Jean-Luc Mélenchon brushes aside accusations of anti-Semitism

As his detractors could expect, Jean-Luc Mélenchon does not intend to make a mea culpa. At a meeting in Roubaix on Wednesday evening, the leader of LFI brushed off accusations of anti-Semitism, a few hours after the University of Lille banned the conference on Palestine that he was to hold there this Thursday with activist Rima Hassan .
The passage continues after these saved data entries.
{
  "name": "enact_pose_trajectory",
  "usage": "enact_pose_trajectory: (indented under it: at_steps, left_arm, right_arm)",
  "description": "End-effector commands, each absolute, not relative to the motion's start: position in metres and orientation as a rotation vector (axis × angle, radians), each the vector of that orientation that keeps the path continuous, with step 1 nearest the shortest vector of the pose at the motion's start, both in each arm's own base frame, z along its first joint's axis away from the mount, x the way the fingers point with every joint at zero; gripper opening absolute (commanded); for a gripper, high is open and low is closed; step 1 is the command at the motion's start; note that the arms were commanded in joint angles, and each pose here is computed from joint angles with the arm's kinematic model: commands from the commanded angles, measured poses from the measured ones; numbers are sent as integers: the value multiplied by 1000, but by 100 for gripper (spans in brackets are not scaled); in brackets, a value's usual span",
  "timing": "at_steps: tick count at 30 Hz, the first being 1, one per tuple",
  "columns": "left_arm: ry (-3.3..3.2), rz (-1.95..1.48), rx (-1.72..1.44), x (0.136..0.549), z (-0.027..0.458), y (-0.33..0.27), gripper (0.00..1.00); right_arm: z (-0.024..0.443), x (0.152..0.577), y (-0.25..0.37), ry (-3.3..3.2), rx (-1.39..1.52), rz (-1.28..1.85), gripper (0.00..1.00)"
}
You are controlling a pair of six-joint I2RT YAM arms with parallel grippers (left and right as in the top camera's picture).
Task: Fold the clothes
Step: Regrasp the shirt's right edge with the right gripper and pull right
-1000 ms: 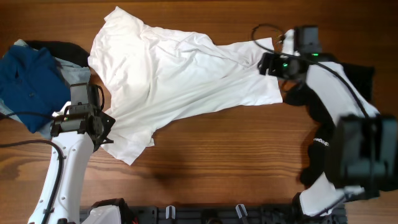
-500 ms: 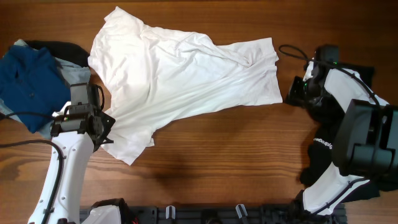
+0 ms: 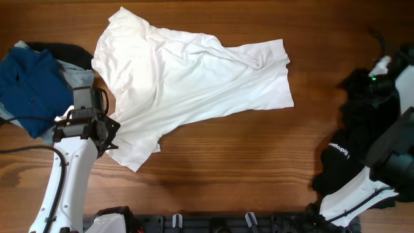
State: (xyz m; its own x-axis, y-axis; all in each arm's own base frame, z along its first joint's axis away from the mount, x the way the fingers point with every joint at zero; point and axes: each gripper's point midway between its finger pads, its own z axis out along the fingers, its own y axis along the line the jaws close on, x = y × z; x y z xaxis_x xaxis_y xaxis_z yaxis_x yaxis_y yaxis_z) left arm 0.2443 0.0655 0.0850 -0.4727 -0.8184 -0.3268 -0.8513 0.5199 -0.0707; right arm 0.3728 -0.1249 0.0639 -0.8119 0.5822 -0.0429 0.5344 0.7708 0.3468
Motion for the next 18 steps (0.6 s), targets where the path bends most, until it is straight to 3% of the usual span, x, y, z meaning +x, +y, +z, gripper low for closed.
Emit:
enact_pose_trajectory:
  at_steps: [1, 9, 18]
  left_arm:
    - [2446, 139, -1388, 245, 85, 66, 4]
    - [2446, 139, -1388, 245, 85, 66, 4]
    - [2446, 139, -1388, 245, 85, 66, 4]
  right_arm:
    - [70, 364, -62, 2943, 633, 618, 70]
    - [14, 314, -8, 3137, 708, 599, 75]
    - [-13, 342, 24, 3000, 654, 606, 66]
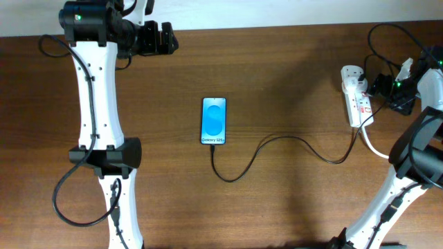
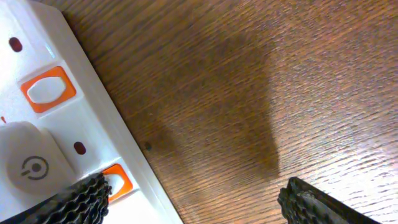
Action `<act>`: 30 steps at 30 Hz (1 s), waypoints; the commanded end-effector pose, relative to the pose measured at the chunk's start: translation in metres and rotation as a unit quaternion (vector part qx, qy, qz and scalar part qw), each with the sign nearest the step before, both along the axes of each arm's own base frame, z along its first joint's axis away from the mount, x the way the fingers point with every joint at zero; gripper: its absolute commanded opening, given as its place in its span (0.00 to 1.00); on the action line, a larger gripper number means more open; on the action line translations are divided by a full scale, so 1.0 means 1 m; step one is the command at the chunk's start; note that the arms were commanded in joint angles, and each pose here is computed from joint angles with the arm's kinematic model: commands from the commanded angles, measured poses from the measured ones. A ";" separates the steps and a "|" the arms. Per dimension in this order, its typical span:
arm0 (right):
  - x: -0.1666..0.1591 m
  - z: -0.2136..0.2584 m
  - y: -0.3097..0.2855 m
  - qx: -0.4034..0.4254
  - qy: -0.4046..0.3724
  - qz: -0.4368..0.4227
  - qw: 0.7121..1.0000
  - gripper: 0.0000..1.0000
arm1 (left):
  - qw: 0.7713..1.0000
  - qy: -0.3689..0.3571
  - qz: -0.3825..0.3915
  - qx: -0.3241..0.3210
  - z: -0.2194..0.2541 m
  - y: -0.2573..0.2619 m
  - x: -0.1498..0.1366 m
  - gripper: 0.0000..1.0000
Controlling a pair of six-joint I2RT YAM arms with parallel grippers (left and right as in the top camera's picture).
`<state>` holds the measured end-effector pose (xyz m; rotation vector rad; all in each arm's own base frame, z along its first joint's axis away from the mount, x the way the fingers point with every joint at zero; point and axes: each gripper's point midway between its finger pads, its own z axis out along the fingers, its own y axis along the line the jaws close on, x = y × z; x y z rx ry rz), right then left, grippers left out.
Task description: Plug charger to phone and switch on socket
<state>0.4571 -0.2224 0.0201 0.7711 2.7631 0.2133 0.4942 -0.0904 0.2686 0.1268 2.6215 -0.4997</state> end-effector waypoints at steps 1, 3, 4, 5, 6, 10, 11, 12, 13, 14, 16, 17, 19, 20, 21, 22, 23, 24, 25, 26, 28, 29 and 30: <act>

“I pity the president of the university because what he did is shameful,” he said, castigating the “cowards who are not capable of defending freedom.”

LFI maintains the conference in another location

The university announced at midday in a press release that “the conditions are no longer met to guarantee the serenity of the debates” due to the “worrying” rise in international tensions after “the military escalation that occurred on the 13th and 14th April in the Middle East”, in reference to the drone and missile attack launched by Iran against Israel. “We will not be silent. The conference by Jean-Luc Mélenchon and Rima Hassan will be held in Lille this Thursday, April 18. Communication about the new location will be sent to those registered,” replied LFI.

LFI has made the denunciation of Israeli operations in Gaza one of the main axes of its campaign for the European elections of June 9, defended through meetings and conferences by Jean-Luc Mélenchon. “It was enough for PS Jérôme Guedj to denounce the logo of the student association and for a Macronist MP (Violette Spillebout) to call for disorder to destroy academic freedom,” Jean-Luc Mélenchon scathed on X.

Since the start of the week, several elected officials, including the president (LR) of Hauts-de-France, Xavier Bertrand, have called for the event to be banned. “This political meeting, disguised as a conference with anti-Zionist overtones, had no place in a French university,” he reacted on Wednesday.

A logo at the heart of criticism

Subject of criticism, in particular, the logo of the organizing student association “Free Palestine”, which shows a territory encompassing Israel, the West Bank and the Gaza Strip. A way of “denying the existence of the State of Israel” for some, including the head of the socialist list in the European elections, Raphaël Glucksmann.

Wednesday evening, in front of some 1,200 people gathered in Roubaix, according to the organizers, Jean-Luc Mélenchon pretended to wonder: “Why at 70 years old, did I become anti-Semitic? “. “He is anti-Semitic for winking at working-class neighborhoods,” he added, aping his adversaries. “It’s racist to think like that!” » “We do not confuse a Jew and an Israeli assassin warrior,” he launched to an ovation, also ensuring not to confuse “Muslims and terrorists”, before insisting that LFI is “the ballot Peace “.